Les deux Rats Gilles Corrozet (1510 - 1568)

En pauvreté seureté.

Voluntiers la richesse
Porte avec soy tristesse,
Mais seure pauvreté
Porte joyeuseté.


Ung Rat de ville eut volunté d’aller
S’esbatre aux champs pour ung peu prendre l’aer ;
Ung Rat des champs trouva dans une plaine
Qui le semond, et puis chez soy le maine
El luy donna de sy peu qu’il avoit
Petit bancquet comme faire sçavoit.
Le Rat de ville, en voyant l’ordonnance,
Pauvreté blasme, et louë l’abondance,
Et, pour monstrer son bien et son estat,
Dedans la ville il amena ce Rat.
Quand ilz sont là, le riche Rat ordonne
Ung beau bancquet, et pour manger luy donne
Pain, lard et chair.

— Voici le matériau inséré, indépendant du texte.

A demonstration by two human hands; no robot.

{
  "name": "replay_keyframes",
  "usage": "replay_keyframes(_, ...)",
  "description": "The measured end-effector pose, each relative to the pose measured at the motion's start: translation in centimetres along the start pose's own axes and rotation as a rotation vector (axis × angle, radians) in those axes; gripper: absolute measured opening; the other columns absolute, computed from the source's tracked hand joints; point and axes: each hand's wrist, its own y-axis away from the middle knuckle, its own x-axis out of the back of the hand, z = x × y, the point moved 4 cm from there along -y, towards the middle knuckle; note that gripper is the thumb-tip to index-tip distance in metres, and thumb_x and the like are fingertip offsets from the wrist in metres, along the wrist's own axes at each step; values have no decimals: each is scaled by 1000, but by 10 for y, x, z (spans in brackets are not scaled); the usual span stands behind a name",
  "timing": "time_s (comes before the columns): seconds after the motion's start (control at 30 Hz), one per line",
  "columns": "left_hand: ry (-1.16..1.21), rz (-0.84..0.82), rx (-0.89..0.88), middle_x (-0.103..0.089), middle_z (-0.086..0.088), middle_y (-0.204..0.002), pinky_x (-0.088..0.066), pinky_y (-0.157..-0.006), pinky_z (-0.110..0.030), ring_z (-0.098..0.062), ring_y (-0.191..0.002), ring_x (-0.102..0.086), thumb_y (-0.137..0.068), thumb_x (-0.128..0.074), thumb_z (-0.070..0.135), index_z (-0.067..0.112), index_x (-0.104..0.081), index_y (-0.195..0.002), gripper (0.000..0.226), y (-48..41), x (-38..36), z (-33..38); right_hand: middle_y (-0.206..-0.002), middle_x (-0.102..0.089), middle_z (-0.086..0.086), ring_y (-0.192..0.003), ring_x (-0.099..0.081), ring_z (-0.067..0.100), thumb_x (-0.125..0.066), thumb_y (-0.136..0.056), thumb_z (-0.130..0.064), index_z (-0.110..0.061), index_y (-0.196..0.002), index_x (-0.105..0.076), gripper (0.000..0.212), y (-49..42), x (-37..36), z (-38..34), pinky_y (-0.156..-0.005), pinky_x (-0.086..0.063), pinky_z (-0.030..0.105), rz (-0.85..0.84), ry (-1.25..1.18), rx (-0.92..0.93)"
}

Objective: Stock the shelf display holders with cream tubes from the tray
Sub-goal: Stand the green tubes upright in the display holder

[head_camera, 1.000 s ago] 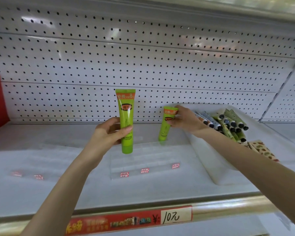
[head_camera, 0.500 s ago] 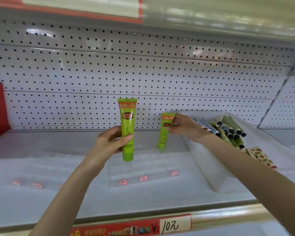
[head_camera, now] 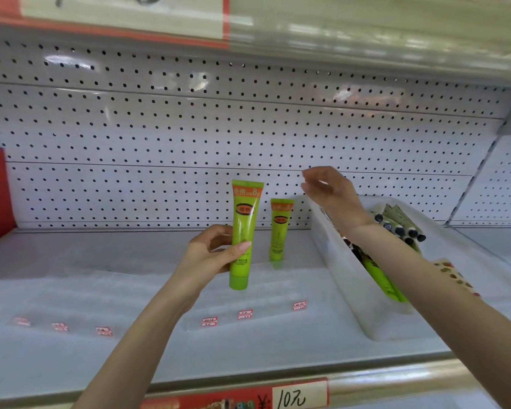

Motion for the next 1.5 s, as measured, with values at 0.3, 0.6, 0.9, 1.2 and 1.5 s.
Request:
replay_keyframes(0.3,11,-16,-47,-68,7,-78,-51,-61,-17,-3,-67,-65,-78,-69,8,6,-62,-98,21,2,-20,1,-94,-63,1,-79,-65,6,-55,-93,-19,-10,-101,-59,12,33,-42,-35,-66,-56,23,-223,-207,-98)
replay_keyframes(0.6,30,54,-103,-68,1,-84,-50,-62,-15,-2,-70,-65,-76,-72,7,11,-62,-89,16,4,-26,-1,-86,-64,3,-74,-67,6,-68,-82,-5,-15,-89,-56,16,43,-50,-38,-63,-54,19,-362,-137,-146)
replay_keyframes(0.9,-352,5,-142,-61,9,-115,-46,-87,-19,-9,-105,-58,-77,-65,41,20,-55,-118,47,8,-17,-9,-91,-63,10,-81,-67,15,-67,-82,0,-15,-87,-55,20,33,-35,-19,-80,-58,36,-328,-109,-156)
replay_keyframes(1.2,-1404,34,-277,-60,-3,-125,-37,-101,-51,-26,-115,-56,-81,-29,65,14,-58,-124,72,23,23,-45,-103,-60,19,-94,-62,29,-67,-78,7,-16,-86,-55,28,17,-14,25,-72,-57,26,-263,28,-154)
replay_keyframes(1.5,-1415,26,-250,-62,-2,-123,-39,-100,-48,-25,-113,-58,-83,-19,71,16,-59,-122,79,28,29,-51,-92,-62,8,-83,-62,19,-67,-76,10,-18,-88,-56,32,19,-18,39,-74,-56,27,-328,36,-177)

Mais, cependant, survint
Dans le celier ung bouteiller qui vint
Tirer du vin ; lors s’allerent cacher
En laissant là leur viande et leur chair,
En grande peur. Puis homme retourna.
Le Rat de ville aprés ne séjourna ;
Mais de manger à l’aultre feit envie.
Dict l’invité : « Ma sobre et pauvre vie
Est bien plus seure et stable que la tienne,
Combien que bons repas elle contienne :
Ce que je mange icy me semble fiel ;
Pauvres morceaulx aux champs me semblent miel. »
Sobre repas en seureté sans faincte
Vault beaucoup mieulx que grand bancquet en crainte.